• **Task prompt**:
Scan the data beneath this task and copy each line that includes "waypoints".

****************

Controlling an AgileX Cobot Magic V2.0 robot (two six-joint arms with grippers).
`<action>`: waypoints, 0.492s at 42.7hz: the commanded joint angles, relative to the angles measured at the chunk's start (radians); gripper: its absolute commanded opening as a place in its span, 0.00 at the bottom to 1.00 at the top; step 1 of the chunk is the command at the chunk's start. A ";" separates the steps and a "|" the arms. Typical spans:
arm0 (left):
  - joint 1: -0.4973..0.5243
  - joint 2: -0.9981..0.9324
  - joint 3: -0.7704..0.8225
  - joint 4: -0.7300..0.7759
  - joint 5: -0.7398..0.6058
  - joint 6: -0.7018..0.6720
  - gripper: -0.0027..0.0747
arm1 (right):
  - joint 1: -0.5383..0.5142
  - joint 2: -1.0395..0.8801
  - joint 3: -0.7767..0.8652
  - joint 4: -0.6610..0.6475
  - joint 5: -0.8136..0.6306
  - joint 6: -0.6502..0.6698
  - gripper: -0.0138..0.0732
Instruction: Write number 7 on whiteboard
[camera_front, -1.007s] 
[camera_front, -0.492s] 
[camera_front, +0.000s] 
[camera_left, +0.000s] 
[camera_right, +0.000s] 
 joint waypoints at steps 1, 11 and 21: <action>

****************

• **Your solution**:
`<action>`: waypoints, 0.492s at 42.7hz: the commanded joint angles, relative to the angles measured at the chunk's start (radians); gripper: its absolute commanded opening as a place in its span, 0.00 at the bottom to 1.00 at the top; step 1 of the chunk is the command at the chunk's start. A ";" separates the steps and a "|" the arms. Typical spans:
 joint waypoints at steps 1, 11 and 21: <action>

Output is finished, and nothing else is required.